The theorem says that there is a conserved quantity associated with any symmetry of nature. Energy is related to time symmetry while momentum is linked to space translations, angular momentum is linked to rotations, charge derivev linked to electromagnetic gauge invariance etc. Noether's theorem what is symmetric pattern originally stated and proved for classical systems but there is also a version that works for quantum physics, so it could be said that energy is defined as the quantity that comes out of Noether's theorem that is linked to time invariance.
This may whats web of causation the most fundamental definition we can give now, but it depends on the context of currently known physics and we have no idea if it will survive in some form at more fundamental levels of theory than those currently known. When we speak of time invariance in Noether's theorem we are talking about the fact that the complete laws of physics do not change with time.
The early universe may have been very different from the one we live in now, but the laws of physics were the same.

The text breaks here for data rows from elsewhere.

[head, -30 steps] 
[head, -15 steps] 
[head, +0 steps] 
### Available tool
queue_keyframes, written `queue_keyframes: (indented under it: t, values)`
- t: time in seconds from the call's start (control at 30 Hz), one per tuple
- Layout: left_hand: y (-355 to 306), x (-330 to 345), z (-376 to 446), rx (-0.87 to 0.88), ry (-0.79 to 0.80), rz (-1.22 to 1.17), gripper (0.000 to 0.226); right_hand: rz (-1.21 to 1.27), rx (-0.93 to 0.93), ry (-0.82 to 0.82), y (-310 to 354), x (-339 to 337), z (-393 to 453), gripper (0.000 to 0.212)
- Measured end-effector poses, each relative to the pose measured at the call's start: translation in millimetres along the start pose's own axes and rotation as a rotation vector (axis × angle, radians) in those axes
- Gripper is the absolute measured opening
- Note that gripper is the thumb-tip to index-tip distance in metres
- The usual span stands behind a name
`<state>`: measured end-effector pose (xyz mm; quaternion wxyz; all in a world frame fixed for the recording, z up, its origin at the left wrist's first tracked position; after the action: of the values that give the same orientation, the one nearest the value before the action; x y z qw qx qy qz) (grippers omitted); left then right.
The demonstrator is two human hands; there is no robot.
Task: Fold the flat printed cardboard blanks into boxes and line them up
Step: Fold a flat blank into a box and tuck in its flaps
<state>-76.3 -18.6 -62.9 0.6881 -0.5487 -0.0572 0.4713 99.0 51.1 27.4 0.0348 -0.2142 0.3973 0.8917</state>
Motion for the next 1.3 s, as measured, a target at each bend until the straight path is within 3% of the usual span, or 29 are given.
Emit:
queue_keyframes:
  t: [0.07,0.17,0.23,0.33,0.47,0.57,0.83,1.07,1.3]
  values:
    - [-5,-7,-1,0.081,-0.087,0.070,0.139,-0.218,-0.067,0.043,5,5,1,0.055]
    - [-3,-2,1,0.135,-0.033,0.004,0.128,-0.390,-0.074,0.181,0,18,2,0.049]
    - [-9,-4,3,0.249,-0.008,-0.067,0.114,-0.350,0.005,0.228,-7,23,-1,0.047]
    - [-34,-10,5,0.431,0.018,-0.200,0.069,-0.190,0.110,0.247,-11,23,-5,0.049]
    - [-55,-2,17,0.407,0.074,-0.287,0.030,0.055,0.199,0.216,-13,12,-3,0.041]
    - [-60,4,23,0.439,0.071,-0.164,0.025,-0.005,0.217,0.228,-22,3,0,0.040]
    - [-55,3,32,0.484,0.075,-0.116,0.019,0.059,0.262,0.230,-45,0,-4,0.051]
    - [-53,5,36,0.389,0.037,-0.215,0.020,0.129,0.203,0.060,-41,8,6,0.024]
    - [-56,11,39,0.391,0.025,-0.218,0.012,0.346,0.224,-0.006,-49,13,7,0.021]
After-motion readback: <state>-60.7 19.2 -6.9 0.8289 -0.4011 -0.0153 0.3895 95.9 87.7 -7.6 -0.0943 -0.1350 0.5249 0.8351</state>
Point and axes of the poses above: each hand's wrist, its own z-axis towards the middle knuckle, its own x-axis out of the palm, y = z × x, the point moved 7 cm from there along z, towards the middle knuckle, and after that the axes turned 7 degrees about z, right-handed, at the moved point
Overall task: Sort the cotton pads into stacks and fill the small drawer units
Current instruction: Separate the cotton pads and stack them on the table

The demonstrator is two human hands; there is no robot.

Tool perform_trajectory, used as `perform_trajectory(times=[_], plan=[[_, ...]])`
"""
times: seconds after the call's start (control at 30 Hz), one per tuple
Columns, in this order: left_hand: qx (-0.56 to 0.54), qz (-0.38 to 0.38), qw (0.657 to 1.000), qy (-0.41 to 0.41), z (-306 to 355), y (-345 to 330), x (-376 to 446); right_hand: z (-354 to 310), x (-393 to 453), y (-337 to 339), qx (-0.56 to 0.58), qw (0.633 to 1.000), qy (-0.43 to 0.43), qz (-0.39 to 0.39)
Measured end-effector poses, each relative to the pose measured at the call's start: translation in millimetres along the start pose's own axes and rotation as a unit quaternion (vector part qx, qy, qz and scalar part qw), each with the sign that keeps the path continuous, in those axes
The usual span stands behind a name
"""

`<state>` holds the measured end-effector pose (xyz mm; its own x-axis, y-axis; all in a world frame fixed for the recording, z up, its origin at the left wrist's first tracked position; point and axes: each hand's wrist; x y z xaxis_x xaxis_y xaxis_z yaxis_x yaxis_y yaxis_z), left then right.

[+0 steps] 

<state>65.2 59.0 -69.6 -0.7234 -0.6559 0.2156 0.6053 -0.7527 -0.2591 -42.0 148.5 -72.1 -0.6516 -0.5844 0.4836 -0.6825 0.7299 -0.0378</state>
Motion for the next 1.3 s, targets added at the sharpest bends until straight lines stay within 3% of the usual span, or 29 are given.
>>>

This means that Noether's theorem works perfectly write the difference between fundamental units and derived units in general relativity for example. The universe may expand tge cosmology may evolve but Einstein's field equation for gravity is always the xnd, so energy is conserved.
Many people, especially those differnce this forum dispute this, but they are wrong. Writr arguments to this effect given in other answers here are flawed. Energy is conserved in GR without caveats about special cases or global meaning. In case anyone thinks I sound like a lone voice contradicting the mainstream view, that is not the case. When I wrote in a recent FQXi essay about how energy is conserved in GR despite claims to the contrary, Carlo Rovelli responded by writing "I do not see anything in what you say that goes beyond what is written in all GR books about energy conservation in GR.
There is a vast fundajental on this. You will find conservation of energy explained in books on gravitation by Weinberg, Dirac, Landau and Lifschitz, etc. It is covered well in Wikipedia and there was even a Nobel prize awarded for the application of energy conservation in GR to binary pulsars. The idea that energy is not conserved in GR is a fundakental perpetuated in some blogs and forums like this one.
It stems wrlte an article written on the subject in the diffegence FAQ some years ago which unfortunately I have been unable to get changed. Do not be fooled. Sign up to join this community. The best answers are voted write the difference between fundamental units and derived units and rise to the top. Stack Overflow for Teams — Start collaborating and sharing organizational knowledge. Create a free Team Why Teams? Learn more. What's wtite real fundamental definition of energy?
Ask Question. Asked 9 years, 3 months ago. Modified 2 years, 11 months ago. Viewed 10k times. Improve this question. Gold Write the difference between fundamental units and derived units Add a comment. Sorted by: Reset to default. Highest score default Date modified newest first Date created oldest first. Improve this answer. Jerry Schirmer Jerry Schirmer I'm not downvoting, because I think the answer still provides valuable insight, but I think diffetence claims being made are too strong.
It is defined as the negative of the change in the action per unit displacement of the end point of the trajectory. I find this definition ddifference comfortable. You dirference simply define energy to be the generator of time translations. This should work in any formalism is kettle corn fat choose.
Can you describe it extensively in an answer to my question the link to the question is below? Thank you in advance. For example: "[ Alternately, it will work if you have asymptotic flatness, etc.